Even as he pledges national healing, Biden will have to govern as the polarization and misinformation that drove that tragedy still run rampant, and with the cloud of a Senate impeachment trial that could extend President Donald Trump’s dominance of the national discussion.
And he’ll try it all with only the narrowest Democratic control of Congress.
“There are more challenges and they are more substantial than what even Barack Obama and Joe Biden faced when they came in,” said Sen. Bob Casey (D., Pa.), a staunch Biden ally.
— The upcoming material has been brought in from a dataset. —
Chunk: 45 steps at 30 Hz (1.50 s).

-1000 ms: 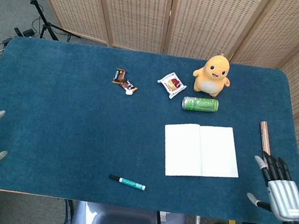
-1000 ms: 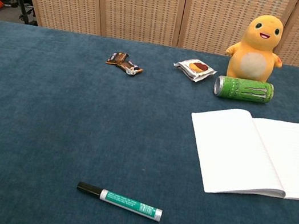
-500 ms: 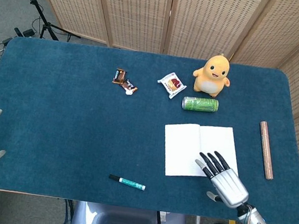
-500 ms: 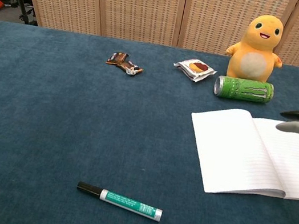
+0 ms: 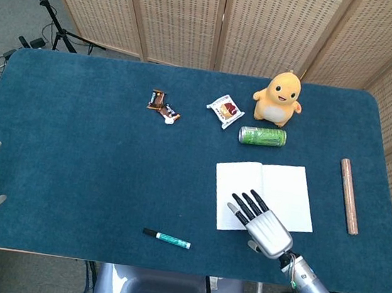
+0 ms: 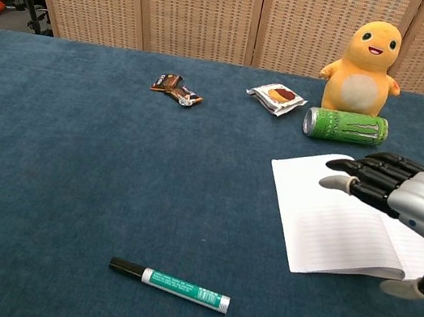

He has presented himself as a figure of competence, stability, and empathy for a nation that has endured a chaotic four years and much suffering over the last nine months — and any sense of normalcy still seeming far off. For many, Biden’s campaign message wasn’t the most exciting, but presidential historian Timothy Naftali said it may be exactly what’s needed.
“A good-paying job and good health will excite Americans,” said Naftali, a professor at New York University. “We might have had enough political excitement for a while. In fact, I’m sure of it.”